Turquie: la police prend d'assaut le siège de l'opposition
Des centaines de policiers antiémeutes ont pris d'assaut dimanche le siège du principal parti turc d'opposition à Ankara, après qu'un tribunal a destitué jeudi la direction du parti, a constaté un photographe de l'AFP.
Des partisans du chef du Parti républicain du peuple (CHP, social-démocrate), Özgür Özel, tentaient depuis le matin de bloquer l'accès au bâtiment, refusant que le chef de l'opposition turque en soit délogé.
Des policiers casqués et équipés de boucliers ont pénétré en début d'après-midi à l'intérieur du bâtiment, après avoir fait usage de gaz lacrymogènes, en vue d'en extraire les dirigeants du parti.
"Nous ne sortirons pas d'ici !", avait lancé peu avant M. Özel, féroce opposant au président Recep Tayyip Erdogan, dans une vidéo partagée sur les réseaux sociaux.
Jeudi, un tribunal d'Ankara avait invalidé au motif d'irrégularités l'élection fin 2023 de M. Özel à la tête du CHP, ordonnant son remplacement par son ancien patron, Kemal Kiliçdaroglu, tombé en disgrâce au sein de la formation.

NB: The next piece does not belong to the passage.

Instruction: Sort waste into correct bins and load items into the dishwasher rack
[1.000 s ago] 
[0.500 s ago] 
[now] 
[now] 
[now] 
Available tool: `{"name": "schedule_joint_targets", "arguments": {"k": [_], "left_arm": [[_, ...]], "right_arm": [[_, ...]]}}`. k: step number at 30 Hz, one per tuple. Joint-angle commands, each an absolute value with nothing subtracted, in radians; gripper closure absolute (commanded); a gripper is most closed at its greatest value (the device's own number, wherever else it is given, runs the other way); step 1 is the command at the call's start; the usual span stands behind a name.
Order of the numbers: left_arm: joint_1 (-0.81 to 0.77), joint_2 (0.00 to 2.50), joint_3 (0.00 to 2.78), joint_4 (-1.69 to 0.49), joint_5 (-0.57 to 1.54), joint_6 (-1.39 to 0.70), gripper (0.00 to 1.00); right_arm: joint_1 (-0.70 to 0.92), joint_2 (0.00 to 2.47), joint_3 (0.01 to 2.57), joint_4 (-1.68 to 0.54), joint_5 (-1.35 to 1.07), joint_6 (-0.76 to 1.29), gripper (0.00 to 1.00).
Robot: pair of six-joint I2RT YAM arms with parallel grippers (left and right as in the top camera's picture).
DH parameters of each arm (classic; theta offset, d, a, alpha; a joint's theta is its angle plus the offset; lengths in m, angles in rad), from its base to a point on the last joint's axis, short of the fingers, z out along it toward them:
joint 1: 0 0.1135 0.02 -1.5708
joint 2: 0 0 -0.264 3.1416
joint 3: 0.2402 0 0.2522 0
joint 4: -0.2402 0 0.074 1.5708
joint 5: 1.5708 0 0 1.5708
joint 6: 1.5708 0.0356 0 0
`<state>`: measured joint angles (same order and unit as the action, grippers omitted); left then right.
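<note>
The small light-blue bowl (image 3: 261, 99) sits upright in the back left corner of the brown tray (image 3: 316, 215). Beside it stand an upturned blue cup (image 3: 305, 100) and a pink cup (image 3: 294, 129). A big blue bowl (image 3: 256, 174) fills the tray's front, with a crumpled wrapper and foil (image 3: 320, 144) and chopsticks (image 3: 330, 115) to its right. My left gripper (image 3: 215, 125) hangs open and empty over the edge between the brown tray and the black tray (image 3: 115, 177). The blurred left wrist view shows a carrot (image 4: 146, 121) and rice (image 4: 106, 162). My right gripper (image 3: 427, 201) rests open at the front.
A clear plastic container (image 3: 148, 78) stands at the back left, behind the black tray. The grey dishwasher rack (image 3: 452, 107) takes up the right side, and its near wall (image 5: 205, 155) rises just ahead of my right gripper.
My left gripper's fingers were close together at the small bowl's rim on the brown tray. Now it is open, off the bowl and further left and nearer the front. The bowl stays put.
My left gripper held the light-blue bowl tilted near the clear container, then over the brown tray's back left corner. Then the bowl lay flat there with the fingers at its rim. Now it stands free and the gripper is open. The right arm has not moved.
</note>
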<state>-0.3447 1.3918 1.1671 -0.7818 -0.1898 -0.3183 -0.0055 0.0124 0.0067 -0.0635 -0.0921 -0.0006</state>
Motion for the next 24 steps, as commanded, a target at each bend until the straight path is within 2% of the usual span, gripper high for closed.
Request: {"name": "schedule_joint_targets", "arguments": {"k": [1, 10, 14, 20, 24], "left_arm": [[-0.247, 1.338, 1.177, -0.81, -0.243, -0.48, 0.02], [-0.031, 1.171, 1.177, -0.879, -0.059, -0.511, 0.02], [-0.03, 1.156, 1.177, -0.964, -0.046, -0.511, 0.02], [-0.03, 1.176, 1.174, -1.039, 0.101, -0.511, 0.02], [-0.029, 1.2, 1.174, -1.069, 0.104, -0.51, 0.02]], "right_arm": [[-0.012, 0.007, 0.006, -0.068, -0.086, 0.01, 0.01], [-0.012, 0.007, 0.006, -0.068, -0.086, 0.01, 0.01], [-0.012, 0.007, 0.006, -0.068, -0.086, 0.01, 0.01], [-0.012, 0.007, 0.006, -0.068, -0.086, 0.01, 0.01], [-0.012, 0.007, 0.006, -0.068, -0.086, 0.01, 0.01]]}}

Des partisans de M. Kiliçdaroglu ont tenté dimanche de forcer l'entrée du siège du parti, avant que les autorités ordonnent à la police d'intervenir.
Des scènes similaires avaient eu lieu l'an passé à Istanbul, quand la justice avait nommé un administrateur à la tête de la direction provinciale du CHP.
Sorti large vainqueur d'élections locales en 2024, le CHP croule depuis sous les enquêtes et les arrestations. L'an passé, le maire d'Istanbul Ekrem Imamoglu, sa figure la plus populaire, a été arrêté pour "corruption" et placé en détention le jour même de sa désignation comme candidat à la prochaine élection présidentielle, prévue en 2028.